How PSERS plans to save $900m in RE fees

The $62bn pension system is quadrupling its co-investment allocations as part of an effort to reduce costs.

The Pennsylvania Public School Employees’ Retirement System is seeking to reduce the real estate fees it pays by $900 million over the next 30 years – part of a larger effort to cut $2.5 billion in fees across asset classes over that period, the pension system said in a statement following its August meeting.

Within real estate, PSERS plans to reduce its externally-managed private real estate holdings from 9.8 percent of its overall portfolio – or $5.1 billion – to 7.8 percent ($4.07 billion). It estimated that cutting its overall private real estate portfolio by 20 percent will save $10.3 million per year in fees.

In decreasing its externally-managed property holdings, PSERS in turn seeks to increase its allocation to co-investments from 2.3 percent to 8 percent – or $122 million to $335 million – of its private real estate portfolio. Most of the pension’s real estate portfolio is invested in private funds, but co-investing has been a particularly successful strategy. PSERS, which began co-investing in real estate in 2012, has generated a 21.8 percent internal rate of return and a multiple of paid-in capital of 1.36x through this program, according to a document prepared by PSERS investment professionals. The pension highlighted lower fees in co-investments, which typically charge 50 percent of a fund’s base fee and profit sharing.

In order to broaden its access to co-investment dealflow, PSERS’ board may need to expand its policy parameters to allow co-investments alongside funds with which PSERS does not have a relationship. PSERS could also partner with pension funds with direct investment programs or other general partners, it said in board materials.

To manage an expanding co-investment program, PSERS would hire an investment professional because the system currently lacks the “human resources to effectively evaluate” all its opportunities. While that professional would increase costs by $350,000 annually, starting in the 2019 fiscal year, PSERS would save a net $750,000 each year.

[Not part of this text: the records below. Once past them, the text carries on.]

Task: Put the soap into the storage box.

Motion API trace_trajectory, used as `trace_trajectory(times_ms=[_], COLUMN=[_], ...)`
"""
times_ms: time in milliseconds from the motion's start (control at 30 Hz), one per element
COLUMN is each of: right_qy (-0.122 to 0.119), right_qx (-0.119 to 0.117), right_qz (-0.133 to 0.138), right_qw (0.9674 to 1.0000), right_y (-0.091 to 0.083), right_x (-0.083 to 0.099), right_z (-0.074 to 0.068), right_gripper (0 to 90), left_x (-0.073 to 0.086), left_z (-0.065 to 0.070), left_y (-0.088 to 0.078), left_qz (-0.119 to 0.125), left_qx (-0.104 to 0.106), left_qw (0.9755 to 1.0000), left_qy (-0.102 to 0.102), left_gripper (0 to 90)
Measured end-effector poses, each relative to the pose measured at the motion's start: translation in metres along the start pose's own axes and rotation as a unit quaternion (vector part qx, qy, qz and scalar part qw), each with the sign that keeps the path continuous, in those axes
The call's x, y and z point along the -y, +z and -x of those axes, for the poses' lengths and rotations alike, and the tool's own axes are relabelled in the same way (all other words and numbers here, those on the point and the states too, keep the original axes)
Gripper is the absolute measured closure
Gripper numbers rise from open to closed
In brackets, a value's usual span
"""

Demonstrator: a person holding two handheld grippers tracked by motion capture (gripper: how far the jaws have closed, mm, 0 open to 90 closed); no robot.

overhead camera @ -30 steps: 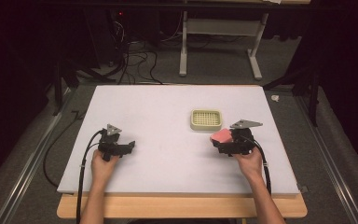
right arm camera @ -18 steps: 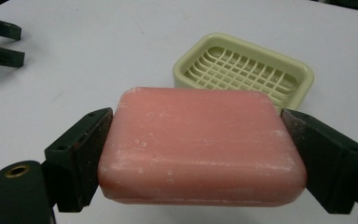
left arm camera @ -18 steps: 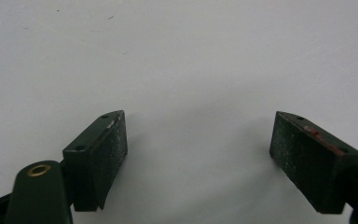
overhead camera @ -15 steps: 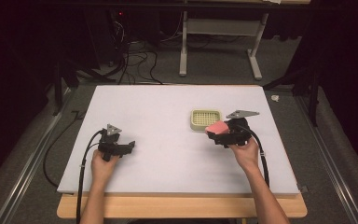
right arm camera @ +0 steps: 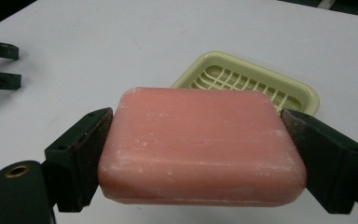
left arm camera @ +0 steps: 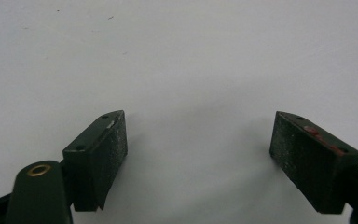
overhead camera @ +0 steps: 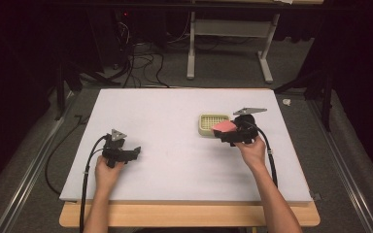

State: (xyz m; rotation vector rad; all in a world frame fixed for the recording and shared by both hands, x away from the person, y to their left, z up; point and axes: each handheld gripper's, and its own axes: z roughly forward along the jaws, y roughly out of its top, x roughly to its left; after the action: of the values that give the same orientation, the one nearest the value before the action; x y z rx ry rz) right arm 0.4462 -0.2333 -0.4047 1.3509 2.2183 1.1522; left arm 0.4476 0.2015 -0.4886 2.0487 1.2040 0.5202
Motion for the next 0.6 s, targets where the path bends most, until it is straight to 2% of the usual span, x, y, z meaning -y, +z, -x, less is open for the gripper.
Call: trace_trajectory(times_ms=[300,600], right_qy=[0.000,0.005], right_qx=[0.009,0.023], right_qz=[-0.013,-0.013], right_qw=[0.9999,0.9996], right_y=[0.017,0.026], right_x=[-0.010,-0.019], right_z=[0.004,0.008], right_gripper=[13.8,13.8], left_x=[0.000,0.000], left_z=[0.000,0.000], left_y=[0.000,0.000], left_qz=[0.001,0.000], left_qx=[0.000,0.001], left_qw=[1.0000,1.0000], left_qy=[0.000,0.000], left_gripper=[19.3,19.3])
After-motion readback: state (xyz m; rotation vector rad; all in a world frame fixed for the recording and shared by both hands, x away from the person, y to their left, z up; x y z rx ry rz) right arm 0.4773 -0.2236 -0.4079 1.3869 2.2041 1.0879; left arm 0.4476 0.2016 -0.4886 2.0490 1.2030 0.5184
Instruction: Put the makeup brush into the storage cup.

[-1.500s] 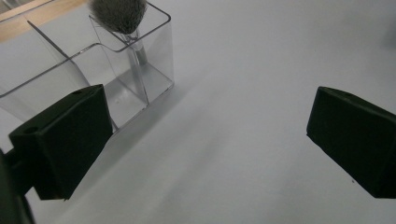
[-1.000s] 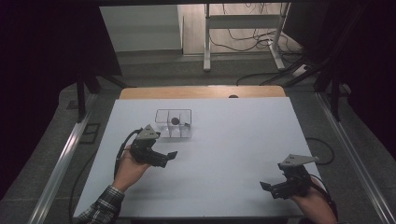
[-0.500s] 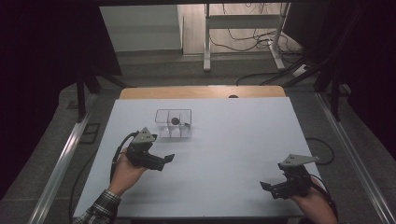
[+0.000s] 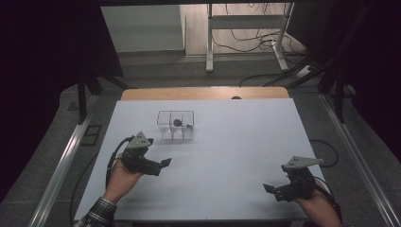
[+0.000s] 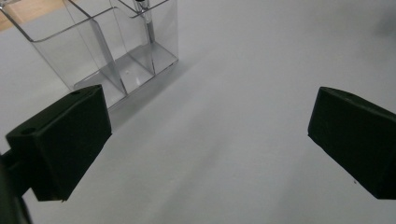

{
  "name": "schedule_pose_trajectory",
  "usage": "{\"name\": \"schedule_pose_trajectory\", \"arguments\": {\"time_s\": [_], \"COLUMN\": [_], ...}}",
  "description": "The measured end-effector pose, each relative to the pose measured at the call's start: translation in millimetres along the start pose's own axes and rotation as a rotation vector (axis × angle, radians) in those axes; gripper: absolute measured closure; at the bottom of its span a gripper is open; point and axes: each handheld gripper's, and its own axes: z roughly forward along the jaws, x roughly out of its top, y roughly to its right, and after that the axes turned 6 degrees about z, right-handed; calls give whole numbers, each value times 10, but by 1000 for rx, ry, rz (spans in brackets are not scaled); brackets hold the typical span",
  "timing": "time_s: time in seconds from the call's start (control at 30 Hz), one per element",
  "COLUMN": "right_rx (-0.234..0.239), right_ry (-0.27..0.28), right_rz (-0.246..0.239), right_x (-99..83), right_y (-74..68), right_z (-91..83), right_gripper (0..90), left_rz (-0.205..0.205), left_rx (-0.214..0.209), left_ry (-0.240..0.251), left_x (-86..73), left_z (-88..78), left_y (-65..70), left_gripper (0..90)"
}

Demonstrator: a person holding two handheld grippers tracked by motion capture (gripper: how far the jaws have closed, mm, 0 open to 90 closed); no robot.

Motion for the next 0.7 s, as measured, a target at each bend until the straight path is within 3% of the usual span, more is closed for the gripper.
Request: {"name": "schedule_pose_trajectory", "arguments": {"time_s": [0.7], "right_rx": [1], "right_ry": [-1], "right_rz": [-1], "right_x": [0], "right_y": [0], "right_z": [2], "right_gripper": [0], "left_rz": [-4], "left_rx": [27], "left_ry": [-11], "left_x": [-118], "left_z": [-115], "left_y": [7], "left_gripper": [1]}}
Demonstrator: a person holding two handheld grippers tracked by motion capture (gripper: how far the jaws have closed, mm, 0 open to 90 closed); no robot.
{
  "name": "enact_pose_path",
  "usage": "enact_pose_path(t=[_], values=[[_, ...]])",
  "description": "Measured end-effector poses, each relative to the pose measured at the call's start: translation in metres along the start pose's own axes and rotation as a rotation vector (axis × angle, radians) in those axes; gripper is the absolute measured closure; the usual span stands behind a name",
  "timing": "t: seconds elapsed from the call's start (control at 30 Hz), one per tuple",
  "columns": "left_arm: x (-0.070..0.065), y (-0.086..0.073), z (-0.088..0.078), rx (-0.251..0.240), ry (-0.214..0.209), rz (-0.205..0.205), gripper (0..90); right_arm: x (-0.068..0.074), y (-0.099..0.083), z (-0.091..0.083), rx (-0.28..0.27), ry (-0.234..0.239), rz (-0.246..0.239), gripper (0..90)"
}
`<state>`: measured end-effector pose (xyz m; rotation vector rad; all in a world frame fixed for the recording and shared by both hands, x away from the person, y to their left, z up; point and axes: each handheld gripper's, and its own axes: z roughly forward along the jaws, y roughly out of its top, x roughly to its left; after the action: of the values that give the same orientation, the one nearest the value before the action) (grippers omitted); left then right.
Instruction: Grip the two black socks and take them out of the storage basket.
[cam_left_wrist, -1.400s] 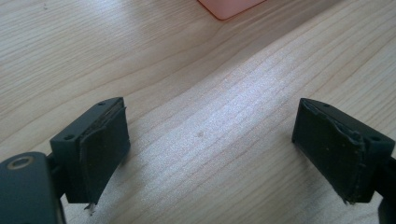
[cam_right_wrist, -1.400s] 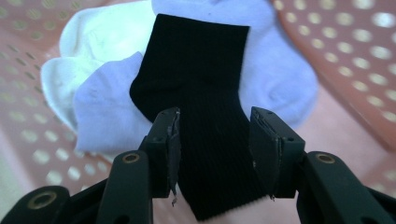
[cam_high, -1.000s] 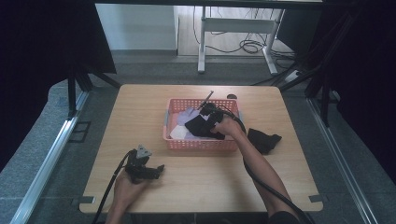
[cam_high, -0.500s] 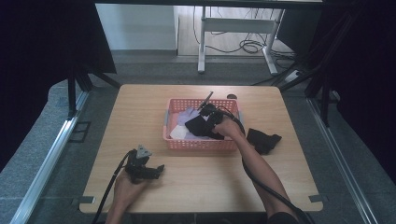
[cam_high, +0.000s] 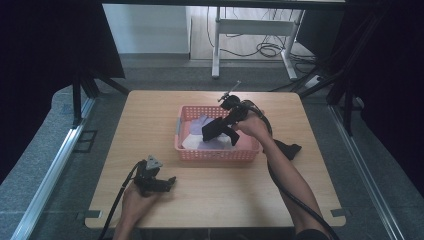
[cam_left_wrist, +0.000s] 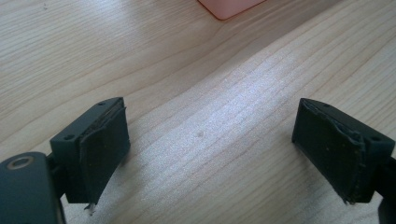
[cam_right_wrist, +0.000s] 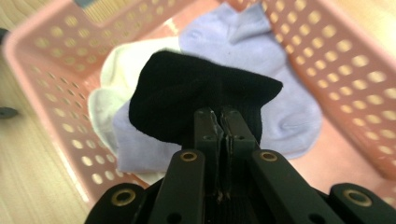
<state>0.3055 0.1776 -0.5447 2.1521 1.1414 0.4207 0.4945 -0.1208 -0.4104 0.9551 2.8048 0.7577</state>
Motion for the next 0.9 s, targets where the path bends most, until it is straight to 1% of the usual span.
enact_pose_path(t=[0.03, 0.07, 0.27, 0.5, 0.53, 0.6, 0.63, 0.67, 0.7, 0.73, 0.8, 0.83, 0.87, 0.9], values=[[0.0, 0.0, 0.0, 0.0, 0.0, 0.0, 10.6, 0.0, 0.0, -0.005, -0.007, -0.002, -0.003, 87.2], [0.0, 0.0, 0.0, 0.0, 0.001, 0.0, 10.6, 0.001, 0.001, -0.009, -0.016, 0.0, 0.007, 87.2], [0.0, 0.0, 0.0, -0.006, 0.002, -0.004, 10.6, -0.001, 0.003, -0.035, -0.053, -0.008, 0.003, 87.2], [0.0, 0.0, 0.0, 0.0, 0.001, 0.001, 10.6, -0.005, 0.004, -0.066, -0.101, -0.032, 0.014, 87.1], [0.0, 0.0, 0.0, 0.0, 0.001, 0.001, 10.5, -0.005, 0.004, -0.066, -0.101, -0.032, 0.014, 87.1], [0.0, 0.0, 0.0, 0.001, 0.002, 0.002, 10.5, -0.006, 0.003, -0.078, -0.118, -0.042, 0.021, 87.1], [0.0, 0.0, 0.0, 0.001, 0.002, 0.002, 10.6, -0.006, 0.003, -0.078, -0.118, -0.042, 0.021, 87.1], [0.0, 0.0, 0.0, 0.0, 0.001, 0.001, 10.6, -0.007, 0.003, -0.086, -0.127, -0.053, 0.021, 87.0], [0.0, 0.0, 0.0, 0.0, 0.001, 0.001, 10.6, -0.007, 0.003, -0.086, -0.127, -0.053, 0.021, 87.0], [0.0, 0.0, 0.0, 0.001, 0.001, 0.002, 10.6, -0.009, 0.002, -0.093, -0.138, -0.057, 0.025, 87.0], [0.0, 0.0, 0.0, 0.0, 0.001, 0.002, 10.6, -0.011, 0.0, -0.1, -0.146, -0.064, 0.03, 87.1], [0.0, 0.0, 0.0, 0.001, 0.001, 0.002, 10.6, -0.011, 0.0, -0.1, -0.146, -0.064, 0.03, 87.1], [0.0, 0.0, 0.0, 0.004, 0.0, 0.003, 10.6, -0.012, -0.002, -0.107, -0.151, -0.073, 0.035, 87.0], [0.0, 0.0, 0.0, 0.001, 0.001, -0.001, 10.6, -0.013, -0.003, -0.109, -0.152, -0.076, 0.035, 87.0]])
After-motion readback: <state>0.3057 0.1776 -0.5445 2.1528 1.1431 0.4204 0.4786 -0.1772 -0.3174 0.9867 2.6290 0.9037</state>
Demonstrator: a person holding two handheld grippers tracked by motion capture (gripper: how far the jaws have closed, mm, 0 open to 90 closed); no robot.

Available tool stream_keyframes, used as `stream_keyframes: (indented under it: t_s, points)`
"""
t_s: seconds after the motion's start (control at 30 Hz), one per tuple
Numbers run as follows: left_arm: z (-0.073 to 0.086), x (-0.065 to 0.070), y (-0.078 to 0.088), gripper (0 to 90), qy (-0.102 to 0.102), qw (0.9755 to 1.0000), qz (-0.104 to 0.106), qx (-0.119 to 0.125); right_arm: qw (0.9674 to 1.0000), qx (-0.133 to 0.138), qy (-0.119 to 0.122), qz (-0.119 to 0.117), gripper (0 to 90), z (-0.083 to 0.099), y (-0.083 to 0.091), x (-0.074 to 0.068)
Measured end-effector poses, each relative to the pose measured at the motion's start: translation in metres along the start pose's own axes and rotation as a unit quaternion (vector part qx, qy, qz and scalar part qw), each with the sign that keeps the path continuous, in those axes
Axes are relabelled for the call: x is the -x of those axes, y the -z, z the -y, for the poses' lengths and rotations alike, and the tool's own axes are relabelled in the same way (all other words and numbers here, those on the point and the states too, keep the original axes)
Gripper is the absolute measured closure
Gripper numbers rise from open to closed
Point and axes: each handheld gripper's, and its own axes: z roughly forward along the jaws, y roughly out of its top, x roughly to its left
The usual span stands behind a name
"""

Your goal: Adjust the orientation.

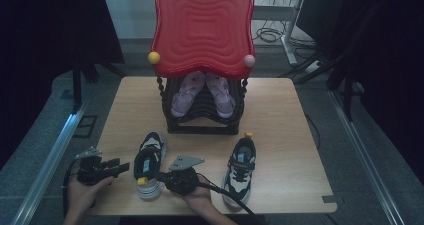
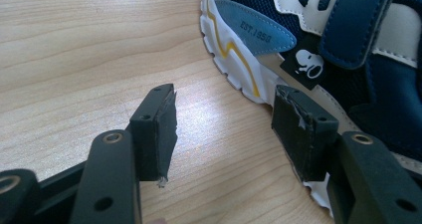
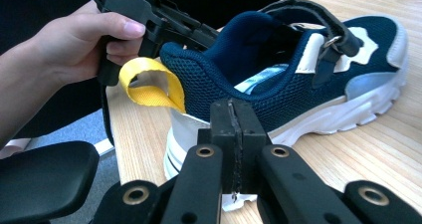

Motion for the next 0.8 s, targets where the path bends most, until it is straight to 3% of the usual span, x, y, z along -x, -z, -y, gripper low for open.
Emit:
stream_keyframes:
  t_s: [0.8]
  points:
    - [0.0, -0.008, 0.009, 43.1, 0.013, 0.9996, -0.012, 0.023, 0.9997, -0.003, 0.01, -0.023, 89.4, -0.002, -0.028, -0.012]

By both lowering its allocation to private real estate funds and increasing the allocation to co-investment, PSERS estimates it will save $11 million annually. The pension system predicts it will take three years to reach full fee savings. If the savings are compounded at 6.6 percent, PSERS forecasts it will save $900 million over 30 years.

In December, the PSERS board instructed its investment staff to present a plan for reducing over three years the management fees paid to external managers. PSERS, which managed $61.5 billion overall and $6.2 billion in real estate as of June 30, 2017 – its benchmark for the study – worked with investment consultants Aon, Askia and Hamilton Lane on the proposal. At its August meeting, the PSERS board approved the portfolio-wide plan and authorized its investment staff to implement the recommendations.

Overall, PSERS predicts it can save $38.7 million in three years from fee reductions across asset classes and $2.49 billion over 30 years. However, if the system cannot get approvals for the nine investment professionals it wants to hire for in-house management, savings drop to $1.55 billion over 30 years, “with the bulk of the lost savings coming from not being able to manage more co-investments in private equity and private real estate,” the PSERS plan said.

Other pension systems have also embarked on long-term initiatives to reduce fee payments. The California Public Employees’ Retirement System, for example, is trying to cut its number of external real estate managers from 50 to 15 from 2015 to 2020, PERE previously reported. The country’s largest pension system reduced its external real estate management fees, including profit sharing, from $825 million in the 2013-2014 fiscal year to $186.5 million for the 2016-2017 fiscal year, according to its most recent annual review.